En tercer lugar, la ley amplía la lista de fueros de protección en el ámbito laboral, al incorporar a las personas denunciantes de actos de corrupción o testigos. Los alcances del fuero son los ya conocidos para otras hipótesis y radican en que estas personas solo podrán ser despedidas por causa justificada, originada en falta grave a los deberes de la función pública o derivados del contrato laboral.


Sin embargo, esta ley abre la puerta para otro tipo de terminaciones que no existen expresamente para los otros fueros, y que se darán “[…] cuando se produzca una causal objetiva relacionada con aspectos económicos, organizativos o tecnológicos que impidan la continuación de la relación laboral.


Sin duda, al ser conceptos jurídicos indeterminados, la definición de cuándo estaremos ante una causal económica, una organizativa o una tecnológica será de gran importancia y corresponderá, en primera instancia al Ministerio de Trabajo y Seguridad Social, ya que en todos estos casos la parte patronal deberá tramitar el despido ante la Inspección de Trabajo.


Luego, será el turno de nuestros tribunales de trabajo cuando, al conocer casos de esta naturaleza, tengan que avalar o no el desarrollo que realice la cartera de Trabajo sobre estos conceptos.

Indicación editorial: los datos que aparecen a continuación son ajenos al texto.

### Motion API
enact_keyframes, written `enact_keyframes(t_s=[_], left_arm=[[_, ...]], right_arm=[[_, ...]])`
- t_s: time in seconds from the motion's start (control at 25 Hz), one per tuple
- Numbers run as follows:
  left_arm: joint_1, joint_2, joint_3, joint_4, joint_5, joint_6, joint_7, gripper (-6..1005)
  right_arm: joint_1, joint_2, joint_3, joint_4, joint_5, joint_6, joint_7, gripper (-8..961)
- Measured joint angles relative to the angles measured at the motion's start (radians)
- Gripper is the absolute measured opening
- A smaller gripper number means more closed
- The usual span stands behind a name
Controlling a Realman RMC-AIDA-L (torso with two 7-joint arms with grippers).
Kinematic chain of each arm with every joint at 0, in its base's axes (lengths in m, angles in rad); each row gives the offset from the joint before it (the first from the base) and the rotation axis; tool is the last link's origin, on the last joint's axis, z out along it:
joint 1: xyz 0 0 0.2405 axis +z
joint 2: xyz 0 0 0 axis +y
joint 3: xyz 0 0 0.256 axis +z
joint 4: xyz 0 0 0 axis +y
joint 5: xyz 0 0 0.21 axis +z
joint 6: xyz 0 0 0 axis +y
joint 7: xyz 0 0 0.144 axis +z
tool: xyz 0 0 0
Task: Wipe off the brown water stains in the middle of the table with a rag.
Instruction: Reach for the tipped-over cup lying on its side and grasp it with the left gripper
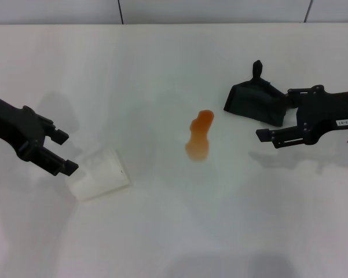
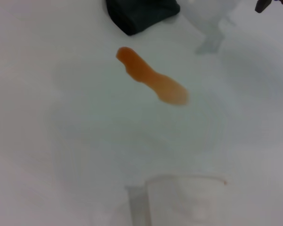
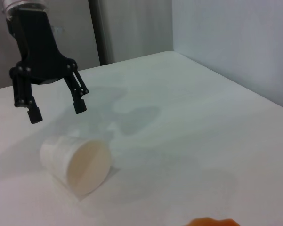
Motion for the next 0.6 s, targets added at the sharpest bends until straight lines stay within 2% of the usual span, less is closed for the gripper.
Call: enact_keyframes(t_s=[0.2,0.6], left_arm=[[-0.015,-0.015,0.000,0.010,0.002,-0.026,0.003,891],[-0.016,-0.023,0.000,0.051,0.000,-0.050,0.000,891]], right_arm=[[0.000,0.000,0.001,0.000,0.000,0.000,0.000,809],[0.000,0.000,0.002,0.000,0.000,0.000,0.000,807]])
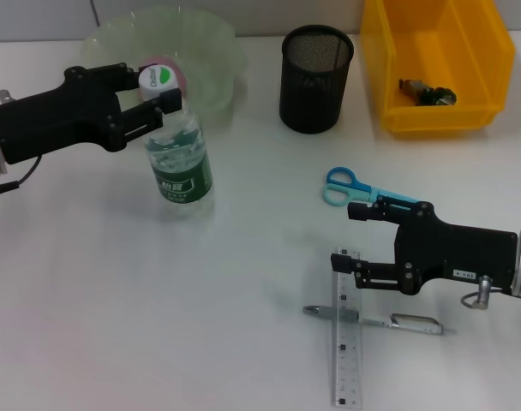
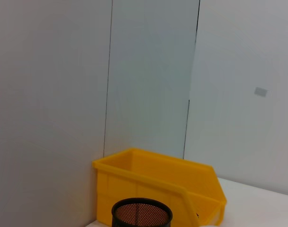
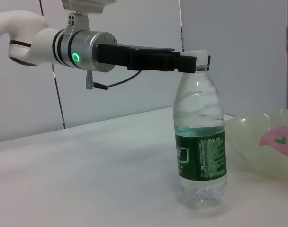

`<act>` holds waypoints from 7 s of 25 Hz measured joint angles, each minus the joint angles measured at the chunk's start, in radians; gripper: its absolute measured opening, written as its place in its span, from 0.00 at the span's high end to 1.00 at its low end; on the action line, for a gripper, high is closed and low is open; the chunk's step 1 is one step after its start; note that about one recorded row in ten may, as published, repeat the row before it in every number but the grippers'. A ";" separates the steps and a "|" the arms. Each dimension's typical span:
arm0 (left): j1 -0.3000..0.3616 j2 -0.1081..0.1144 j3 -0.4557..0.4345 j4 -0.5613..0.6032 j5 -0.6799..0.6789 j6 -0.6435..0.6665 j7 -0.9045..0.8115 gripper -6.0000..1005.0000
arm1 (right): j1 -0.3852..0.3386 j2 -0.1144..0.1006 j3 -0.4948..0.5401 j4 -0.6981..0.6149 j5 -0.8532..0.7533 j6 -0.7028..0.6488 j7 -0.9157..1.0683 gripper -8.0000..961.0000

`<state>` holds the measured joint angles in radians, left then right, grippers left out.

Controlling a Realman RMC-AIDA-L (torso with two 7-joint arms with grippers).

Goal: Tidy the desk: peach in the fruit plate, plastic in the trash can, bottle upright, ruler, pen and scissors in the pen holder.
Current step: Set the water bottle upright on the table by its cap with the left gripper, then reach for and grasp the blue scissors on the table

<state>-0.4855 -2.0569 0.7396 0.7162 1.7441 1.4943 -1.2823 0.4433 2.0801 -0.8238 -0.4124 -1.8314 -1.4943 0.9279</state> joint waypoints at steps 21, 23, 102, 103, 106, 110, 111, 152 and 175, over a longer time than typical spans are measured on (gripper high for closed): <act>0.029 0.016 -0.098 0.002 -0.002 -0.010 0.012 0.56 | 0.000 0.000 0.000 0.000 0.000 0.003 0.000 0.18; 0.029 0.016 -0.098 0.002 -0.002 -0.010 0.012 0.56 | 0.000 0.000 0.000 0.000 0.000 0.002 0.000 0.18; 0.047 -0.005 -0.160 -0.024 -0.018 -0.194 0.066 0.56 | -0.003 -0.002 0.000 0.012 0.000 -0.003 0.000 0.18; 0.047 -0.005 -0.160 -0.024 -0.020 -0.193 0.066 0.56 | -0.003 -0.002 -0.001 0.012 0.000 -0.003 0.000 0.18; 0.049 -0.005 -0.161 -0.024 -0.028 -0.185 0.067 0.56 | -0.004 -0.002 -0.001 0.012 0.000 -0.003 0.000 0.18; 0.051 -0.005 -0.161 -0.024 -0.032 -0.174 0.073 0.56 | -0.004 -0.002 0.000 0.012 0.000 -0.005 0.000 0.18; 0.052 -0.005 -0.161 -0.024 -0.034 -0.172 0.074 0.56 | -0.004 -0.002 0.000 0.012 0.000 -0.005 0.000 0.18; 0.085 0.025 -0.150 -0.107 -0.249 0.160 0.048 0.17 | -0.002 -0.003 0.000 0.011 0.000 -0.008 0.000 0.18; 0.116 -0.007 -0.135 -0.259 0.154 0.214 0.301 0.17 | 0.016 -0.006 0.002 0.001 0.000 -0.008 0.007 0.18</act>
<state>-0.3695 -2.0639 0.6044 0.4574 1.8977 1.7084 -0.9813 0.4592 2.0740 -0.8218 -0.4111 -1.8315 -1.5027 0.9353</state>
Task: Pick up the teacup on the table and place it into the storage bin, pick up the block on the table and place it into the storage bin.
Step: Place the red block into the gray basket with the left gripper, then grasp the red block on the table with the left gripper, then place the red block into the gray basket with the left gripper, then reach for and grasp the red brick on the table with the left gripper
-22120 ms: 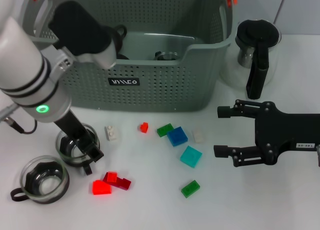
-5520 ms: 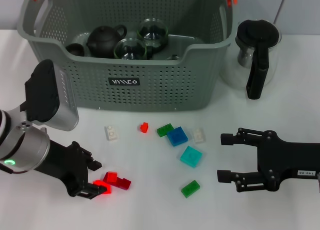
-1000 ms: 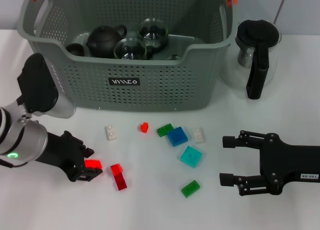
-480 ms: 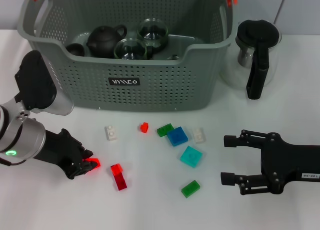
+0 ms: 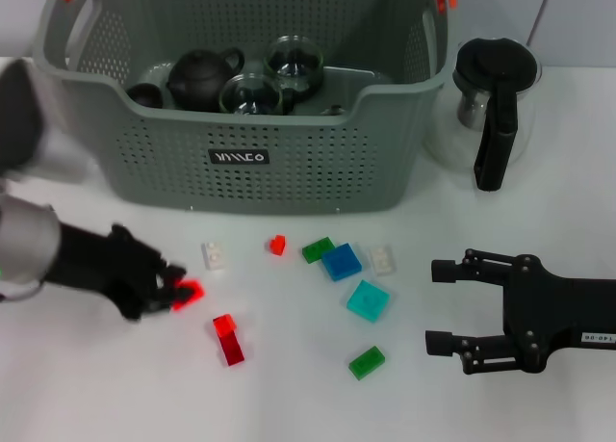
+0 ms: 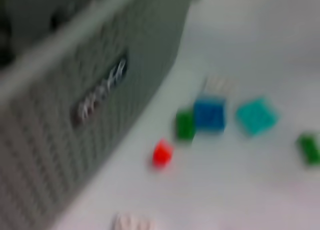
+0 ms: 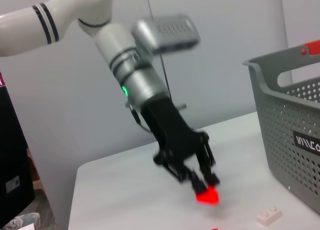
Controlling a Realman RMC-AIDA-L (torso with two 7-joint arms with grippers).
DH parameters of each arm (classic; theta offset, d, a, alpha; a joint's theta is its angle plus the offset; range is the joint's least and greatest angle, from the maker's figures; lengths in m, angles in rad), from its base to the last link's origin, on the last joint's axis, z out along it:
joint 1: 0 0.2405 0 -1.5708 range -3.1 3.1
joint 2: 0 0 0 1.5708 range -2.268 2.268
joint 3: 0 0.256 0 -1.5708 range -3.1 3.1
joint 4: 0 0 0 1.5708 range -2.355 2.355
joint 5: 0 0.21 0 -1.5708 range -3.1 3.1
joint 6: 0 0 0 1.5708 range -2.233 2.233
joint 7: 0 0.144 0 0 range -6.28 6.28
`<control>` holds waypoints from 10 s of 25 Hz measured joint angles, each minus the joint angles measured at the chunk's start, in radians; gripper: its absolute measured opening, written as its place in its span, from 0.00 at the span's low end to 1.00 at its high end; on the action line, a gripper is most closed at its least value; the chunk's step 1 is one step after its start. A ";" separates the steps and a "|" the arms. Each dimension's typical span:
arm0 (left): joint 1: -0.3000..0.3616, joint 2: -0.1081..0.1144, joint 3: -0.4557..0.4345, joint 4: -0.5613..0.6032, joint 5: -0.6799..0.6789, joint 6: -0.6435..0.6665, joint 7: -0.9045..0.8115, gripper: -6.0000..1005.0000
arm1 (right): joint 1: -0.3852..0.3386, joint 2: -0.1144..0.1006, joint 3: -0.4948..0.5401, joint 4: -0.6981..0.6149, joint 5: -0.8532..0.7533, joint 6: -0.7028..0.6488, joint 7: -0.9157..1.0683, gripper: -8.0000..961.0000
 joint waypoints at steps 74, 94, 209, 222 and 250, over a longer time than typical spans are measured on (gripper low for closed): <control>0.002 -0.005 -0.083 0.164 -0.125 -0.001 0.237 0.72 | 0.005 0.005 0.000 0.001 0.003 -0.011 -0.003 0.95; -0.015 -0.005 0.025 0.260 -0.111 -0.154 0.226 0.61 | 0.003 0.003 0.000 0.002 -0.002 -0.010 -0.007 0.95; 0.063 -0.009 0.090 0.138 -0.118 -0.149 0.245 0.68 | 0.002 0.009 0.000 0.002 -0.001 -0.015 -0.010 0.95; 0.088 -0.008 0.182 0.140 -0.117 -0.237 0.239 0.68 | -0.001 0.009 0.000 0.002 -0.001 -0.016 -0.009 0.95; 0.070 -0.007 0.196 0.131 -0.118 -0.299 0.229 0.69 | -0.003 0.006 0.000 0.002 0.002 -0.021 -0.005 0.95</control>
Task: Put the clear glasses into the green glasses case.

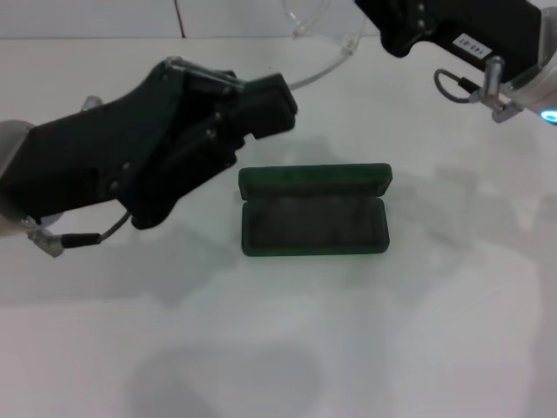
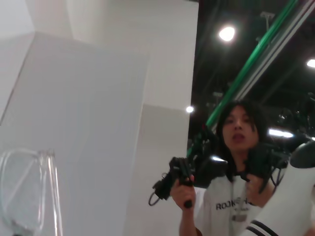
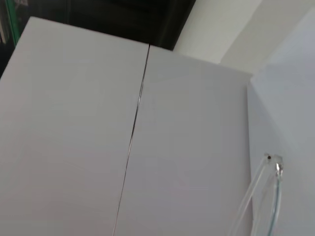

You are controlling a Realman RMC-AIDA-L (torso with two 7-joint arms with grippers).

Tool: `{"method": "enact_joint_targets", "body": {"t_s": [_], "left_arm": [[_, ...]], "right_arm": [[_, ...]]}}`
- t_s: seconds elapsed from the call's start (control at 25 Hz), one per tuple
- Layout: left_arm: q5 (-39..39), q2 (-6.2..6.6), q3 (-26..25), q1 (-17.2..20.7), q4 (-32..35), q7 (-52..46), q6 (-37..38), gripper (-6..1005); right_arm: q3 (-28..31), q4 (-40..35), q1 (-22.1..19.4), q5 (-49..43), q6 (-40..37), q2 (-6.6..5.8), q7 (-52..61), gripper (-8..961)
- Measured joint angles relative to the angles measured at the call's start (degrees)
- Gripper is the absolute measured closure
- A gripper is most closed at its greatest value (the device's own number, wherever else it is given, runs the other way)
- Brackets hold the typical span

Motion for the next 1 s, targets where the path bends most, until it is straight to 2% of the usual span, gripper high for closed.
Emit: {"method": "enact_joint_targets", "body": {"t_s": [0.2, 0.4, 1.0], "left_arm": [[-0.9, 0.09, -1.1, -0.3, -2.1, 0.6, -0.4, 950], [-0.7, 0.35, -4.3, -1.1, -6.0, 1.0, -0.8, 950], [-0.3, 0.50, -4.4, -1.2, -7.3, 1.6, -3.1, 950]], "right_arm": [[-2.1, -0.4, 0.2, -0.1, 1.2, 0.00, 0.0, 838], [-6.7, -3.4, 0.4, -0.2, 4.6, 0.00, -0.8, 839], [-12.5, -4.7, 1.4, -1.1, 6.1, 0.00, -1.4, 838]]}}
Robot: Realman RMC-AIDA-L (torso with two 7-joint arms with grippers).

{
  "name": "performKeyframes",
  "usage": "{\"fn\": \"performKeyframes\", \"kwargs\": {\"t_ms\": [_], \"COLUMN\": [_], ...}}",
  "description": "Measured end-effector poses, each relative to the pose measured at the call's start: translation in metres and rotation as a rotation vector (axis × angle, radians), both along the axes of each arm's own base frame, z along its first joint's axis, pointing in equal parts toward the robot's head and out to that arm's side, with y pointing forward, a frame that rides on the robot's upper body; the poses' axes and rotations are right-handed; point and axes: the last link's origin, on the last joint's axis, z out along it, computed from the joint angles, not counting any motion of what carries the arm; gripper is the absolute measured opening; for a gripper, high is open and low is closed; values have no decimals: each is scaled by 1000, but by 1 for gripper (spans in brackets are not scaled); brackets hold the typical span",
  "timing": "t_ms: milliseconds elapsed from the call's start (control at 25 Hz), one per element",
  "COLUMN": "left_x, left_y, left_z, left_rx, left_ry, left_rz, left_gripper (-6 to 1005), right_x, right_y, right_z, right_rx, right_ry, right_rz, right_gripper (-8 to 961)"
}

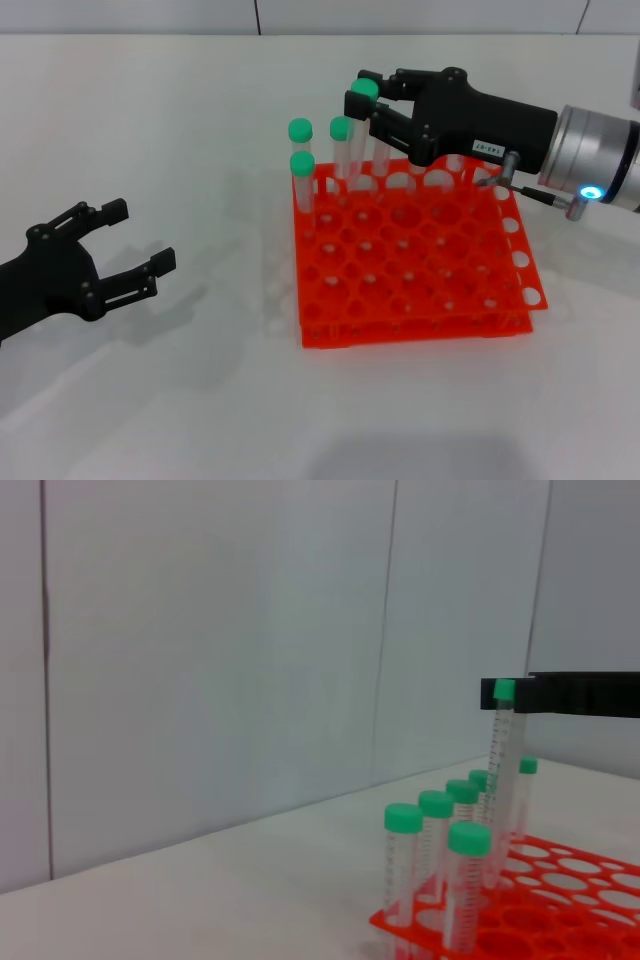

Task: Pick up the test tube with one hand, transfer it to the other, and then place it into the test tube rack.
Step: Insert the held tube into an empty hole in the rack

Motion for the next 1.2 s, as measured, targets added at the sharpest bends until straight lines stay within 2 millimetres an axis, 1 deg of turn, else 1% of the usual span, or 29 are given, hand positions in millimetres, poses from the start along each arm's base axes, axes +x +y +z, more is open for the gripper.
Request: {"fn": "performKeyframes", "kwargs": {"t_ms": [240,880,1200], "left_x": [1,3,1], "left_y": [4,5,7], "left_z": [-2,-10,-12], "left_rx": [-6,-20,-15], "left_ry": [9,12,15], "left_rz": [-3,-21,-4], "left_gripper": [888,888,888], "right_x": [-1,1,-5], "right_y": [-2,-2,0], "right_z": [-7,-8,-9], "right_rx": [-21,-15,-23], "right_ry": [-32,-44,-42], "right_rz": [20,13,27], "right_gripper": [332,347,354]}}
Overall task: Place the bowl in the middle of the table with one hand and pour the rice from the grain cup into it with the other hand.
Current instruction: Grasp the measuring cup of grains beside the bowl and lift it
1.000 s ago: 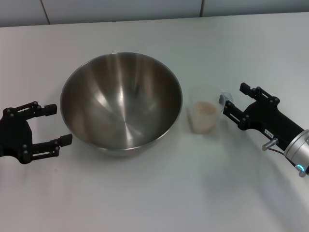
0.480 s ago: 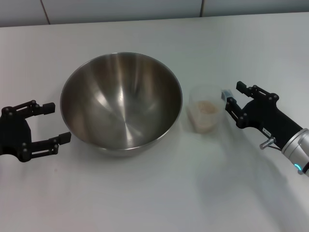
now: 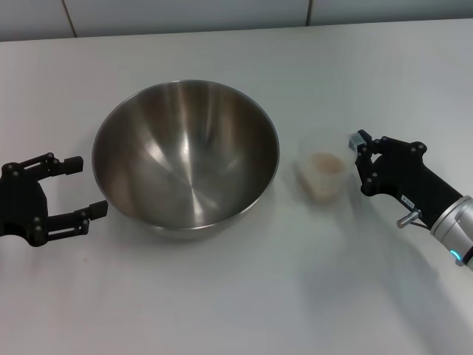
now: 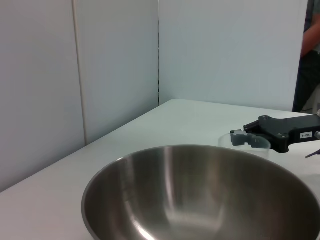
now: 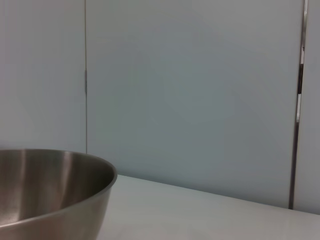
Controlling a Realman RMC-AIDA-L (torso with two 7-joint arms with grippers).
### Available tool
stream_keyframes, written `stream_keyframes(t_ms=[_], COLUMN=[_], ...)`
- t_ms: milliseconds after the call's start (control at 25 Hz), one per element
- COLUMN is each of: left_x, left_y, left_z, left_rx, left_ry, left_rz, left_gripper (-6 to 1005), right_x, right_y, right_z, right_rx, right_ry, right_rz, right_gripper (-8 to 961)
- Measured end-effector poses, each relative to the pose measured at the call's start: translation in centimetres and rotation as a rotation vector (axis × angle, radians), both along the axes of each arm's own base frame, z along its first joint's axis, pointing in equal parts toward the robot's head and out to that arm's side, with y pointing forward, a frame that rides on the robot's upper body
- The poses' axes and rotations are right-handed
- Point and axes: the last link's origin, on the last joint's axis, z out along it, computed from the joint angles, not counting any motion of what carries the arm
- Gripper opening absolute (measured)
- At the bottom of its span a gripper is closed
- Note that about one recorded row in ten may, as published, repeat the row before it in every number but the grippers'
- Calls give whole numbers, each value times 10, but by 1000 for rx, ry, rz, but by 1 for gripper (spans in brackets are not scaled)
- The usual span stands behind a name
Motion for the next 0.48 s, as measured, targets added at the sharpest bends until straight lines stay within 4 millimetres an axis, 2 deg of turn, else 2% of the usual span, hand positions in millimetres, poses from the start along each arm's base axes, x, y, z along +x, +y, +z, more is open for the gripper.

Finalmente, debe resaltarse que el fuero de protección antes indicado lo tendrán también los compañeros de trabajo de la persona denunciante, sus familiares hasta cuarto grado de consanguinidad o afinidad, así como terceras personas, que estén relacionados con la persona denunciante en el mismo contexto laboral y sufran represalias con motivo de la interposición de la denuncia, según lo dispuesto en el artículo 7, último párrafo.


Esta ley viene a cambiar el panorama jurídico de las relaciones laborales en bastantes aspectos. Por esto, esperamos en los próximos días terminar de abordarlos con el mayor detalle posible.